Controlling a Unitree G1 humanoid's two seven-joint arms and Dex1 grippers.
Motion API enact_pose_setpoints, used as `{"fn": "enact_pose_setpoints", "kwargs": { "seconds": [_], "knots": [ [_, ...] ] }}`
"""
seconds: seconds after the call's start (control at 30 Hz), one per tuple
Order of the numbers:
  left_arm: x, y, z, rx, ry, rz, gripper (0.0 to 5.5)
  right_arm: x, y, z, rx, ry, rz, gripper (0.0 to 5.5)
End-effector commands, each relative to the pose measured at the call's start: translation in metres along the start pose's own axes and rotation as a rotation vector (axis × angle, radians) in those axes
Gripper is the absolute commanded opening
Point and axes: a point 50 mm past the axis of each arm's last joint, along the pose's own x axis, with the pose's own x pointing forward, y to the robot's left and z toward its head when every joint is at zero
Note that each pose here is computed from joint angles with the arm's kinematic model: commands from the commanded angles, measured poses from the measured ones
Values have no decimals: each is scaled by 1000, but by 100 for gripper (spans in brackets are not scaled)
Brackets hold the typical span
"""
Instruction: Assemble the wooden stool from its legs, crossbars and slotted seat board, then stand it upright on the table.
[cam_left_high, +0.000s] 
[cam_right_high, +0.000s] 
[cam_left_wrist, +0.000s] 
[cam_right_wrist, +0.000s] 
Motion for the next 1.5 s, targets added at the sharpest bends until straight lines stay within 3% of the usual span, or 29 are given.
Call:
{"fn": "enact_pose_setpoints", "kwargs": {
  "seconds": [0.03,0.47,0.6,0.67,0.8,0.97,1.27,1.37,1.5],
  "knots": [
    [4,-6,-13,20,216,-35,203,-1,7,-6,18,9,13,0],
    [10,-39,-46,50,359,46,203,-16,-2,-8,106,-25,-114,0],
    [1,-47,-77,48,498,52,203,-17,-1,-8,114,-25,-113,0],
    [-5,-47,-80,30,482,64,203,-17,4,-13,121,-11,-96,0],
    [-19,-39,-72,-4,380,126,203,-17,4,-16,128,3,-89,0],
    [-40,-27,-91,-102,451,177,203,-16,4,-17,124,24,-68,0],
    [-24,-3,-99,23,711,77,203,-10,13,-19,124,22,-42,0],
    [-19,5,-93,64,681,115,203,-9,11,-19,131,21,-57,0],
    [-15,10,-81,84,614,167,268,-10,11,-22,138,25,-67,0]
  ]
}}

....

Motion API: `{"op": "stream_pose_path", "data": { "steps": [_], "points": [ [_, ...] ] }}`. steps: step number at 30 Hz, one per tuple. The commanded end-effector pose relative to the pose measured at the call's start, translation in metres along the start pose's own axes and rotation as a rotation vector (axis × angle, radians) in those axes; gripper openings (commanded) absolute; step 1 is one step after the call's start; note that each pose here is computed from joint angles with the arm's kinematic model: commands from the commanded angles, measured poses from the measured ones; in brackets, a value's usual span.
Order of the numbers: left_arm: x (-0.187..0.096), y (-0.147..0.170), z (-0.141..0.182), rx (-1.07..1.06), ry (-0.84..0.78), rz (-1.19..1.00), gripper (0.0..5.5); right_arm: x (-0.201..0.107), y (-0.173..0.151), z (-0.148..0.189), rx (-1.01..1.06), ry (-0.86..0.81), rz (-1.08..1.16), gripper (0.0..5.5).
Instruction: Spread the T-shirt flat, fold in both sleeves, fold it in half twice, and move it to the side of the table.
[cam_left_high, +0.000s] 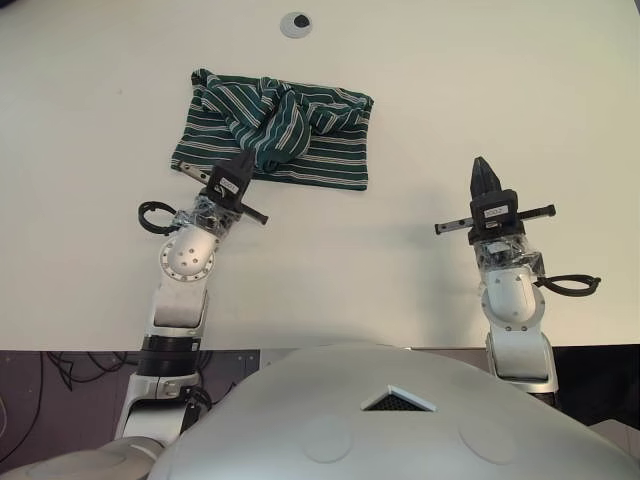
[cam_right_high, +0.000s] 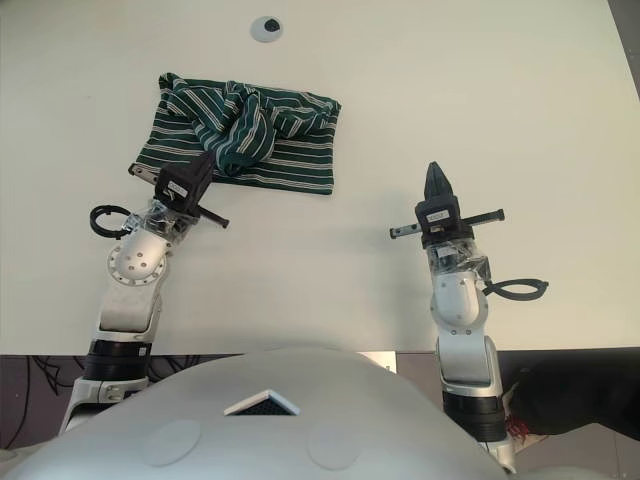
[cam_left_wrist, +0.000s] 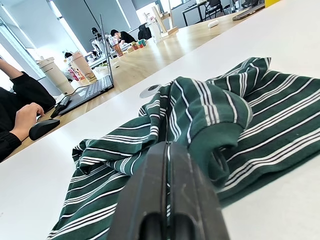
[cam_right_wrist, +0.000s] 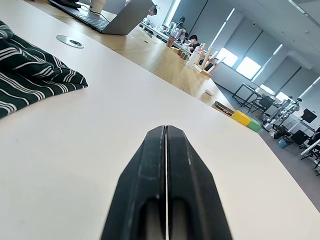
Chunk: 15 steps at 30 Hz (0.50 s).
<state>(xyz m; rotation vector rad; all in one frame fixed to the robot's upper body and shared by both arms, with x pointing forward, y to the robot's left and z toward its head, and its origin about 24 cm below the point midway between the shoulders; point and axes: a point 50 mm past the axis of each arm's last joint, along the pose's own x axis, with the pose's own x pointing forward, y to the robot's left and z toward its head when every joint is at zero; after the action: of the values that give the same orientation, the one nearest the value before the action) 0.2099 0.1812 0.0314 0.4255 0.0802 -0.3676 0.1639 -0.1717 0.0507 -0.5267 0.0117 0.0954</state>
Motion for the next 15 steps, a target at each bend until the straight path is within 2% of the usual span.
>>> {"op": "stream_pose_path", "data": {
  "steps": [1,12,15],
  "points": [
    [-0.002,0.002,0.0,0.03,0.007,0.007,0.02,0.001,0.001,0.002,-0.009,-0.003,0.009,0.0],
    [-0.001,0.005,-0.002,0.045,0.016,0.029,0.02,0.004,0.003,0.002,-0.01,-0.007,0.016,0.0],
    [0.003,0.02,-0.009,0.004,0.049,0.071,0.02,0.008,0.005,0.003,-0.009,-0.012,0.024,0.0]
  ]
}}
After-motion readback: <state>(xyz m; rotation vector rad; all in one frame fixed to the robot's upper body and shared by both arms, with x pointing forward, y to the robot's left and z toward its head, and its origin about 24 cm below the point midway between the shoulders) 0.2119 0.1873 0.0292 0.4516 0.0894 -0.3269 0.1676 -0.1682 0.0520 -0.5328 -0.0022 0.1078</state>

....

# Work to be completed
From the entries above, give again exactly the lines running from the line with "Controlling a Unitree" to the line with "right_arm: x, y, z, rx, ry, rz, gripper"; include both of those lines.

# Solution to this problem
Controlling a Unitree G1 humanoid's two seven-joint arms and Dex1 grippers.
Motion API enact_pose_setpoints, used as `{"fn": "enact_pose_setpoints", "kwargs": { "seconds": [_], "knots": [ [_, ...] ] }}`
"""
seconds: seconds after the call's start (control at 30 Hz), one per tuple
Order of the numbers:
  left_arm: x, y, z, rx, ry, rz, gripper (0.0 to 5.5)
  right_arm: x, y, z, rx, ry, rz, gripper (0.0 to 5.5)

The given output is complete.